I would check few things since you said the Manage Access is failing in the first place. Please check whether your Workflow owner has required permission to run the getAccess action, you can compare your sandbox Workflow owner’s user level with Prod.
On the delete Account operation, if it all deletes the account in sandbox then compare the AD accounts what you have in SB which is deleting successfully against your Prod AD accounts, and you may get to know @Carlatto statement could be true and unfortunately SailPoint AD connector couldn’t delete the AD account with child-object though the service account have the permission. You may need to use PS scripts to delete it Error when removing AD accounts wth child objects - 6003 (CANT_ON_NON_LEAF) - Identity Security Cloud (ISC) / ISC Discussion and Questions - SailPoint Developer Community
You can download the failed Workflow execution log, and it will show you the detailed error message and see what makes it fail.

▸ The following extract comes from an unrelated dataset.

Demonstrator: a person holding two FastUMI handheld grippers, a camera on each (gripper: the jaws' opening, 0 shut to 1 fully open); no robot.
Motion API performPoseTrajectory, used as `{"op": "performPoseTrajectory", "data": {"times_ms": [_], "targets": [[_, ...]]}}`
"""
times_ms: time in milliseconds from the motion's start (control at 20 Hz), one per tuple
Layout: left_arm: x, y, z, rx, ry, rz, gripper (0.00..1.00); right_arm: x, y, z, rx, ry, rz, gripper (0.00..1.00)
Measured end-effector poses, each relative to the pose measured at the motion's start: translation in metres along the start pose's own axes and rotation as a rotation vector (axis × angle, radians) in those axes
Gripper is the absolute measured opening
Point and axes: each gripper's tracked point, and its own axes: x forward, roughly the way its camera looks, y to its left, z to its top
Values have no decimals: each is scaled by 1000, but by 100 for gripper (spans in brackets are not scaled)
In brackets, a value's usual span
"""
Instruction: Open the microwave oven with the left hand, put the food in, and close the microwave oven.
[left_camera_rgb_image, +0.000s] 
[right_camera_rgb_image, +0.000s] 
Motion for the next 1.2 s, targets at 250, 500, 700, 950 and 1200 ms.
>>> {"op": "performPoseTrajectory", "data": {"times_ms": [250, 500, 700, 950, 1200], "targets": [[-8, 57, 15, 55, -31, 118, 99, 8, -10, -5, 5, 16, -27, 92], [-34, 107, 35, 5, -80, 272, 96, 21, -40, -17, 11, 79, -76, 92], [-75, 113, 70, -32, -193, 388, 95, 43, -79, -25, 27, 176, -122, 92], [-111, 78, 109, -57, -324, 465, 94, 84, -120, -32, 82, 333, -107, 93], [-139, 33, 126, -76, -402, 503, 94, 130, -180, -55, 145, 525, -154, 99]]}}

On your other question for the other options to delete the AD accounts,
- Use the feature New Capability: Delete Accounts on Termination via Lifecycle Management - Announcements / Product News - SailPoint Developer Community which do a true deletion in the target source
- Cloud Rule: You can either use Before Provisioning Rule or Service Standard Before Provisioning rule which obviously comes with a disclaimer to get an approval for Prod usage.
I would prefer to use the SailPoint Delete account feature in UI.